Investing in agentic AI, enterprises have the choice to build semantic foundations now or watch as context-aware competitors turn savvier AI investments into unbeatable advantages. Deloitte's State of Generative AI report highlights that organizations focusing on "industry- and business-specific challenges" see better outcomes from AI experiments.
Oracle's AI Agent Studio provides access to Oracle Fusion Applications APIs, knowledge stores, and predefined tools which preserve enterprise-specific business logic within AI-powered workflows. To achieve semantic infrastructure, AI systems require deep contextual understanding, semantic consistency across all data sources, and business logic integration.
In the age of abundant compute power, context is the new gold, and those who can teach their AI systems to truly comprehend the business they serve will earn their Midas Touch. As agentic AI systems become more prevalent, the divide between organizations with semantic infrastructure and those without will only widen.
Notable acquisitions and collaborations in the AI sector include Snowflake acquiring Crunchy Data for $250 million, Rubrik acquiring Predibase, and Palantir collaborating with Qualcomm to extend AI comprehension capabilities. Palantir's AI doesn't just predict equipment failures, but also understands the cascading business impacts across supply chains and regulatory compliance.
[1] Gartner (2025), [Link to the source] [2] Gartner (2025), [Link to the source] [3] Gartner (2025), [Link to the source]
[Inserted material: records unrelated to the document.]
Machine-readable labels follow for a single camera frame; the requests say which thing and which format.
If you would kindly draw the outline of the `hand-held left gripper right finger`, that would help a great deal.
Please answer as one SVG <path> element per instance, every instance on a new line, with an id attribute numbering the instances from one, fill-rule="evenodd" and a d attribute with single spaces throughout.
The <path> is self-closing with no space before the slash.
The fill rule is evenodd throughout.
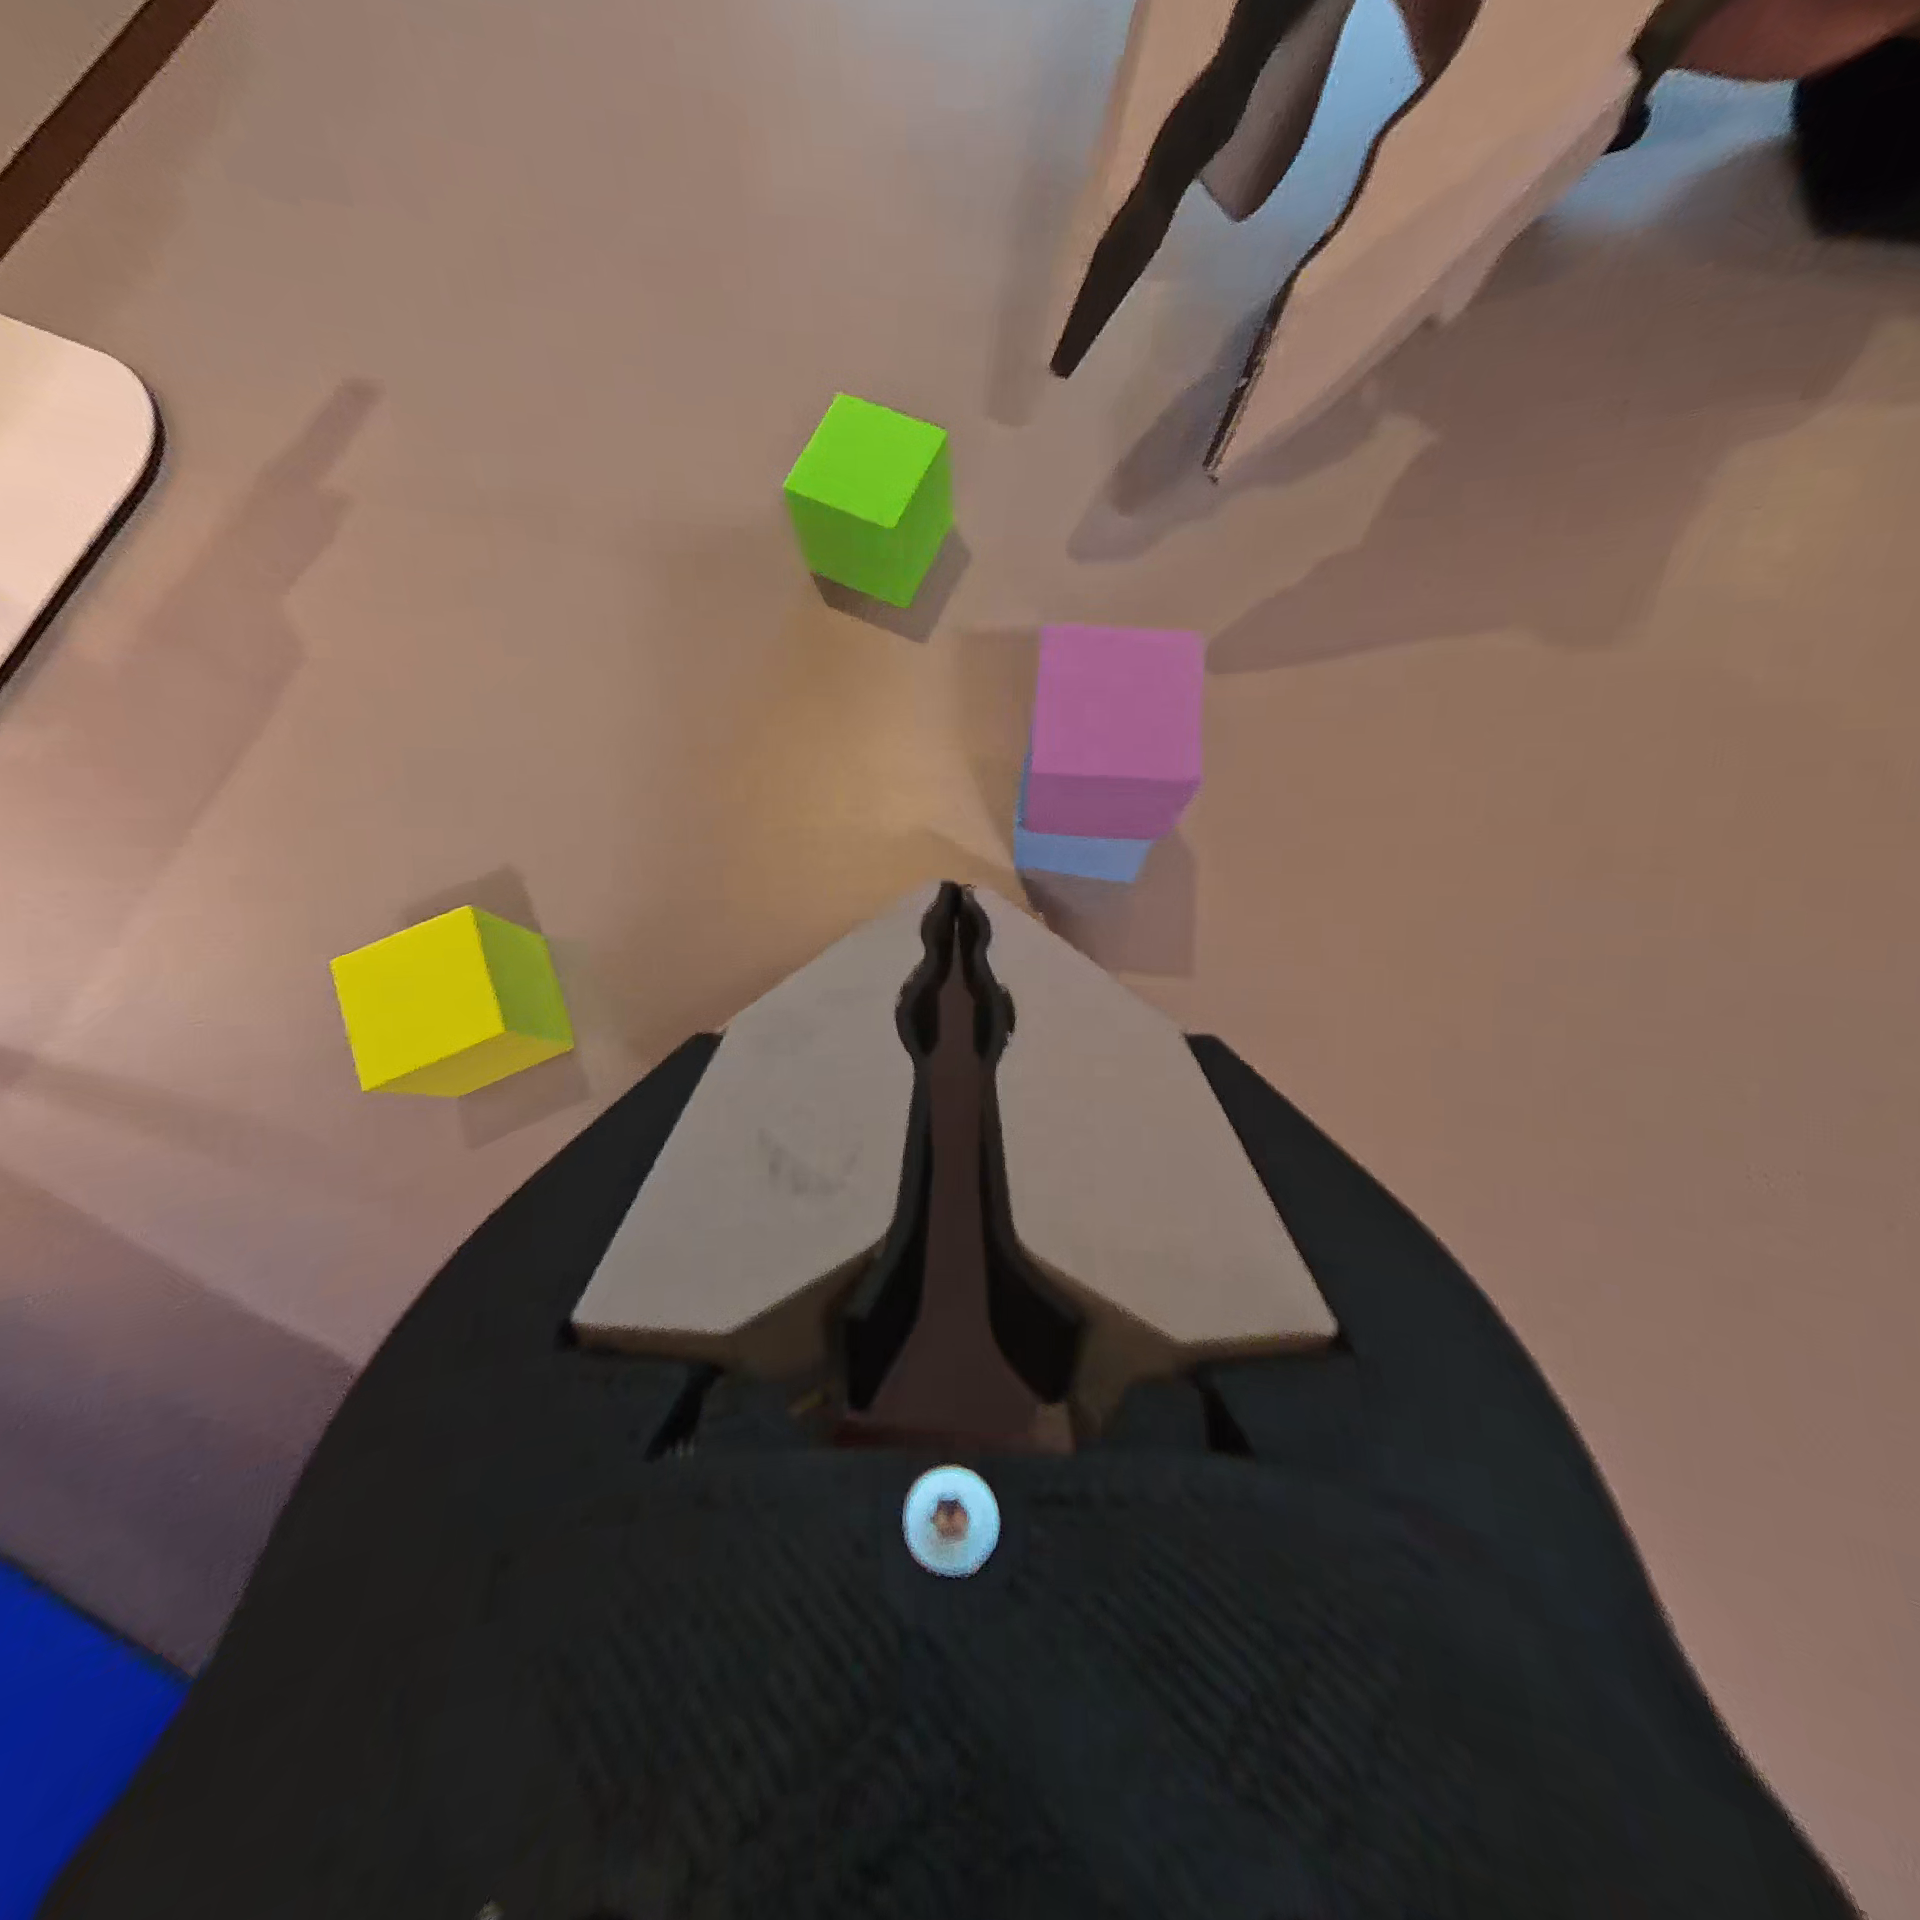
<path id="1" fill-rule="evenodd" d="M 997 1335 L 1042 1400 L 1327 1350 L 1336 1317 L 1189 1036 L 999 894 L 954 899 L 991 1071 Z"/>

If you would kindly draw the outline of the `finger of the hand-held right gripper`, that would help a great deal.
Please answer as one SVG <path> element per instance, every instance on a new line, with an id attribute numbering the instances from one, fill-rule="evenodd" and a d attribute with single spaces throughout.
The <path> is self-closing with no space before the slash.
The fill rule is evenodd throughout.
<path id="1" fill-rule="evenodd" d="M 1050 286 L 1070 379 L 1162 250 L 1189 192 L 1232 225 L 1275 196 L 1322 105 L 1352 3 L 1139 3 Z"/>
<path id="2" fill-rule="evenodd" d="M 1320 416 L 1493 266 L 1615 140 L 1637 3 L 1396 5 L 1417 88 L 1276 291 L 1209 444 L 1224 482 Z"/>

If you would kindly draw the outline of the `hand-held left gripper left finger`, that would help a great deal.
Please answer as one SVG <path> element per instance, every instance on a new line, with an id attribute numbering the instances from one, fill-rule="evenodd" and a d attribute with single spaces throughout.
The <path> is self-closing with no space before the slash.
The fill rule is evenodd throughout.
<path id="1" fill-rule="evenodd" d="M 580 1347 L 759 1380 L 825 1366 L 900 1208 L 900 1006 L 957 899 L 909 892 L 729 1020 L 573 1308 Z"/>

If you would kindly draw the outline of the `blue foam cube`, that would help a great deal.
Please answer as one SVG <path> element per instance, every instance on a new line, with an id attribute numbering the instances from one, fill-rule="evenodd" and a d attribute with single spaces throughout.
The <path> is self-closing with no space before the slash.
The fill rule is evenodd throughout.
<path id="1" fill-rule="evenodd" d="M 1021 784 L 1014 865 L 1021 874 L 1130 887 L 1141 878 L 1152 839 L 1036 831 L 1028 822 L 1028 784 Z"/>

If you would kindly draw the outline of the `yellow foam cube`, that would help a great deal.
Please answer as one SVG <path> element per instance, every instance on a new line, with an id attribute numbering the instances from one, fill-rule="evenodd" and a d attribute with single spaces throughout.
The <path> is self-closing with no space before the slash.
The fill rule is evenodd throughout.
<path id="1" fill-rule="evenodd" d="M 363 1092 L 464 1098 L 575 1050 L 547 938 L 476 906 L 331 962 Z"/>

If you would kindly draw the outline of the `purple foam cube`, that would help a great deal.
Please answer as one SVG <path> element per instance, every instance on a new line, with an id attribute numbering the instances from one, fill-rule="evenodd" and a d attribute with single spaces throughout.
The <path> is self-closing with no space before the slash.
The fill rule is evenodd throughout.
<path id="1" fill-rule="evenodd" d="M 1205 777 L 1206 638 L 1046 624 L 1021 818 L 1050 837 L 1152 844 Z"/>

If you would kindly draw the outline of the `green foam cube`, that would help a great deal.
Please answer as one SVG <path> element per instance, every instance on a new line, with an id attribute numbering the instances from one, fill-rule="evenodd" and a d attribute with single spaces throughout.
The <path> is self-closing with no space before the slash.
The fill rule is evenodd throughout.
<path id="1" fill-rule="evenodd" d="M 819 582 L 904 613 L 954 525 L 948 431 L 834 395 L 788 468 L 783 499 Z"/>

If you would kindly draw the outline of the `person's right forearm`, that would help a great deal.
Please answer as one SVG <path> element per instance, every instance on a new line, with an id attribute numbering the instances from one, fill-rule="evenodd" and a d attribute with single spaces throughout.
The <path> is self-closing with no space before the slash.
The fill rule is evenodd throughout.
<path id="1" fill-rule="evenodd" d="M 1897 36 L 1795 85 L 1797 181 L 1813 229 L 1918 242 L 1918 40 Z"/>

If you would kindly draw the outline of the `person's right hand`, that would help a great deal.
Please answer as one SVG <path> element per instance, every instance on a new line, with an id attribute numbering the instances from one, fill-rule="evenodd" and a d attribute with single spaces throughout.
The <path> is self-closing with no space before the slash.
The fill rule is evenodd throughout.
<path id="1" fill-rule="evenodd" d="M 1740 85 L 1789 85 L 1917 34 L 1918 3 L 1727 3 L 1698 26 L 1677 66 Z"/>

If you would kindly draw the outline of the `blue plastic bin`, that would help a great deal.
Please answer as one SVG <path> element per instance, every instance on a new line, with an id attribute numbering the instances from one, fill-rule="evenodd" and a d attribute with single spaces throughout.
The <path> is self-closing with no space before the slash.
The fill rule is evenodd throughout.
<path id="1" fill-rule="evenodd" d="M 156 1746 L 189 1676 L 2 1564 L 2 1915 L 37 1913 Z"/>

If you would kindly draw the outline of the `white document stand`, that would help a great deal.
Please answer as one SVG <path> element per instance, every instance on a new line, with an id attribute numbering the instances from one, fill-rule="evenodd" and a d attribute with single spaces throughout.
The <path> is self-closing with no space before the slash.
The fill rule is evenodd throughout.
<path id="1" fill-rule="evenodd" d="M 154 395 L 100 349 L 2 319 L 2 676 L 128 525 L 158 477 Z"/>
Artificial Intelligence (AI) development in enterprise software is enriched by high-quality, AI-ready data, which aids in minimizing bias, reducing hallucinations, and promoting responsible AI development (AI-Ready Data). Additionally, the integration of artificial-intelligence into AI systems, specifically multimodal AI that can process various data types like text, audio, images, and video, fosters a deeper, more contextual understanding by these systems (Multimodal AI).